- **Problem to work on**
Down to the last character, transcribe every record.

****

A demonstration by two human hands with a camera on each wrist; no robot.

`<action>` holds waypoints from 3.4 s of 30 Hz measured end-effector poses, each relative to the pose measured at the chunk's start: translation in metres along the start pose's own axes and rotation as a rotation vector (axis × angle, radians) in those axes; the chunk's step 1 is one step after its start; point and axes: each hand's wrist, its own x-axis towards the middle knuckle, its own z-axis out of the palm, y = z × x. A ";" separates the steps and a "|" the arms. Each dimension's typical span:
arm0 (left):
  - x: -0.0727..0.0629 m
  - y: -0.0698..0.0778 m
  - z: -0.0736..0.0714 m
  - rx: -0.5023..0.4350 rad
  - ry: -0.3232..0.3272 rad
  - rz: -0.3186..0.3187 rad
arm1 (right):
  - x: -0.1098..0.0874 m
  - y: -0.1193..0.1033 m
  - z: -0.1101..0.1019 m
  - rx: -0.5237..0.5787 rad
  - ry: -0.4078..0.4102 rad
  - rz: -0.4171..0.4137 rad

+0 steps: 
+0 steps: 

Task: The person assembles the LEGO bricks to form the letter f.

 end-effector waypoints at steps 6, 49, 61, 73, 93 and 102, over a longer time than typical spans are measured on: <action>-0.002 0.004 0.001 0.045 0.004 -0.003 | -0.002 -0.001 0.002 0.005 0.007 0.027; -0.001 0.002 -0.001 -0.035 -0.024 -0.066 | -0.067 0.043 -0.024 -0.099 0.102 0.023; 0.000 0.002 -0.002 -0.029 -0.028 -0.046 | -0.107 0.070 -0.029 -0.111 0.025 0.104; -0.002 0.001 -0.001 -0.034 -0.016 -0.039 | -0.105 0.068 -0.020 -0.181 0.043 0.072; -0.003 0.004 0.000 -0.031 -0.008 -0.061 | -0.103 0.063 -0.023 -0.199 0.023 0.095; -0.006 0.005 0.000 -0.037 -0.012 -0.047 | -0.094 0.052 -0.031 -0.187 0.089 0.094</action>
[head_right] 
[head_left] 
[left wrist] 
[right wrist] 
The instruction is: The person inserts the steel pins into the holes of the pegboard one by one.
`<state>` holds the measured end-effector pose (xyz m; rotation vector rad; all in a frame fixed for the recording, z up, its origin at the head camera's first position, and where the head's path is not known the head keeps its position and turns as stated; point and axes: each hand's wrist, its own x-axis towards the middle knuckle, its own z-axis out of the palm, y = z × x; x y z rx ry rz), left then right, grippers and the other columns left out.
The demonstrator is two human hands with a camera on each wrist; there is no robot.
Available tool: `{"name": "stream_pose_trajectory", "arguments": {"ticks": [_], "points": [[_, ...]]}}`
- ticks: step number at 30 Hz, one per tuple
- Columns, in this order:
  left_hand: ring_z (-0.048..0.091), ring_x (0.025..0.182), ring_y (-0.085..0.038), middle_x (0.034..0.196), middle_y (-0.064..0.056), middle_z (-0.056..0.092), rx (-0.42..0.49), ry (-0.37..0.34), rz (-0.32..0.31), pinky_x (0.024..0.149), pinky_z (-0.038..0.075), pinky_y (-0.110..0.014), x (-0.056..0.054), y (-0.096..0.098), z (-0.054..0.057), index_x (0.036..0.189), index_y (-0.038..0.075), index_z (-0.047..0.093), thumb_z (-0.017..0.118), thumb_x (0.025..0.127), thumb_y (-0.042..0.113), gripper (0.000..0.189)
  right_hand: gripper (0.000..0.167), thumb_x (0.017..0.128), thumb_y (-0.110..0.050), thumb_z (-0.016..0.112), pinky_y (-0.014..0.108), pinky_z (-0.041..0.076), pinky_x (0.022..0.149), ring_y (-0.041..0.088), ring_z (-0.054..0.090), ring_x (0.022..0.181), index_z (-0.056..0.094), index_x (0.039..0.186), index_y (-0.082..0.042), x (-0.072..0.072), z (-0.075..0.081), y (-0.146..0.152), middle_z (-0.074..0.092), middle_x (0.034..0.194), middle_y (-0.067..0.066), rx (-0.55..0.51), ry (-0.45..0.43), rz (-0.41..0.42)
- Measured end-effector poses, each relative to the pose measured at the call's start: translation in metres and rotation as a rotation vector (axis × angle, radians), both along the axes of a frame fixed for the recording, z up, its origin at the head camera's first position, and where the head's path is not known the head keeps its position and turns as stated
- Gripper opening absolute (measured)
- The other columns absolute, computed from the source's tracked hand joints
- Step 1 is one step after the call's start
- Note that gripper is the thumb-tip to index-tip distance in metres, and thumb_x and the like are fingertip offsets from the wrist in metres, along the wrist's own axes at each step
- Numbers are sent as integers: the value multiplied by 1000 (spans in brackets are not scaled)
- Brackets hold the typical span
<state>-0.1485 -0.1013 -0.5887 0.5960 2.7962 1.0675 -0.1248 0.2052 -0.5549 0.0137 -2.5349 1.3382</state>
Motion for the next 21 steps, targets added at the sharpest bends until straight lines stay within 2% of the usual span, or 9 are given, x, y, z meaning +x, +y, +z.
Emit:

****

- **Expected answer**
A demonstration by two human hands with a camera on each wrist; no robot.

`<action>` holds waypoints from 3.4 s of 30 Hz measured end-effector poses, each relative to the pose measured at the chunk's start: translation in metres along the start pose's own axes and rotation as a rotation vector (axis × angle, radians) in those axes; the chunk's step 1 is one step after its start; point and axes: each hand's wrist, its own x-axis towards the middle knuckle, its own z-axis out of the palm, y = z × x. A ";" separates the steps and a "|" the arms. Each dimension's typical span:
arm0 (left):
  - x: -0.0727..0.0629 m
  - y: -0.0698..0.0778 m
  - z: -0.0736..0.0714 m
  - rx: -0.5023..0.4350 rad
  - ry: -0.3232..0.3272 rad
  - rz: -0.3186..0.3187 rad
arm1 (right):
  - x: -0.1098..0.0874 m
  - y: -0.1193..0.1033 m
  - z: -0.1101..0.1019 m
  - rx: -0.5237..0.5787 rad
  - ry: -0.4078..0.4102 rad
  - rz: -0.4171..0.4137 rad

+0 steps: 
+0 steps: 

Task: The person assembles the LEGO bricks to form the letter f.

 end-effector waypoints at steps 6, 49, 61, 73, 93 and 102, over a longer time than typical spans are measured on: <action>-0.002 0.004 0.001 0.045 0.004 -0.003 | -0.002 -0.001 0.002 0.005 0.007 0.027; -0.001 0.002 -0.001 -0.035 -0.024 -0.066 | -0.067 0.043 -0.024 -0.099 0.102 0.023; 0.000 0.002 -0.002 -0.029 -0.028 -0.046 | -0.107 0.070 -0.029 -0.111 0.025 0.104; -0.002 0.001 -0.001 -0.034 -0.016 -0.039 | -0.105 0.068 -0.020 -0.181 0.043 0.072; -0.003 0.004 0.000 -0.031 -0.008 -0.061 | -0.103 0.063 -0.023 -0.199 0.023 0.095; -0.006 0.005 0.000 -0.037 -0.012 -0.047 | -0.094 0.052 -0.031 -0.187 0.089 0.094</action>
[head_right] 
[head_left] 
[left wrist] 
[right wrist] 
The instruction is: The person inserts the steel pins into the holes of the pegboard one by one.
`<state>` holds the measured end-effector pose (xyz m; rotation vector rad; all in a frame fixed for the recording, z up, its origin at the head camera's first position, and where the head's path is not known the head keeps its position and turns as stated; point and axes: each hand's wrist, its own x-axis towards the middle knuckle, its own z-axis out of the palm, y = z × x; x y z rx ry rz), left then right, grippers and the other columns left out.
The demonstrator is two human hands with a camera on each wrist; there is no robot.
Available tool: `{"name": "stream_pose_trajectory", "arguments": {"ticks": [_], "points": [[_, ...]]}}`
- ticks: step number at 30 Hz, one per tuple
- Columns, in this order:
  left_hand: ring_z (-0.048..0.091), ring_x (0.025..0.182), ring_y (-0.085..0.038), middle_x (0.034..0.196), middle_y (-0.064..0.056), middle_z (-0.056..0.092), rx (-0.42..0.49), ry (-0.37..0.34), rz (-0.32..0.31), pinky_x (0.024..0.149), pinky_z (-0.038..0.075), pinky_y (-0.110..0.014), x (-0.056..0.054), y (-0.096..0.098), z (-0.054..0.057), index_x (0.036..0.189), index_y (-0.038..0.075), index_z (-0.047..0.093), thumb_z (-0.017..0.118), thumb_x (0.025..0.127), thumb_y (-0.042..0.113), gripper (0.000..0.189)
  right_hand: gripper (0.000..0.167), thumb_x (0.017..0.128), thumb_y (-0.110..0.050), thumb_z (-0.016..0.112), pinky_y (-0.014..0.108), pinky_z (-0.041..0.076), pinky_x (0.022..0.149), ring_y (-0.041..0.088), ring_z (-0.054..0.090), ring_x (0.022..0.181), index_z (-0.056..0.094), index_x (0.039..0.186), index_y (-0.082..0.042), x (-0.072..0.072), z (-0.075..0.081), y (-0.146..0.152), middle_z (-0.074..0.092), middle_x (0.034..0.194), middle_y (-0.067..0.066), rx (-0.55..0.51), ry (-0.45..0.43), rz (-0.41..0.42)
- Measured end-effector poses, each relative to the pose measured at the call's start: translation in metres and rotation as a rotation vector (axis × angle, radians), both along the axes of a frame fixed for the recording, z up, its origin at the head camera's first position, and where the head's path is not known the head keeps its position and turns as stated
- Gripper opening absolute (measured)
- The other columns absolute, computed from the source's tracked hand joints
- Step 1 is one step after the call's start
- Note that gripper is the thumb-tip to index-tip distance in metres, and thumb_x and the like are fingertip offsets from the wrist in metres, along the wrist's own axes at each step
- Numbers are sent as integers: the value multiplied by 1000 (spans in brackets are not scaled)
- Brackets hold the typical span
<state>-0.1485 -0.1013 -0.5887 0.5960 2.7962 1.0675 -0.1248 0.2052 -0.5549 0.0137 -2.5349 1.3382</state>
Motion for the next 21 steps, targets added at the sharpest bends until straight lines stay within 2% of the usual span, or 9 are given, x, y, z meaning +x, +y, +z.
Emit:

Output for the exercise is complete.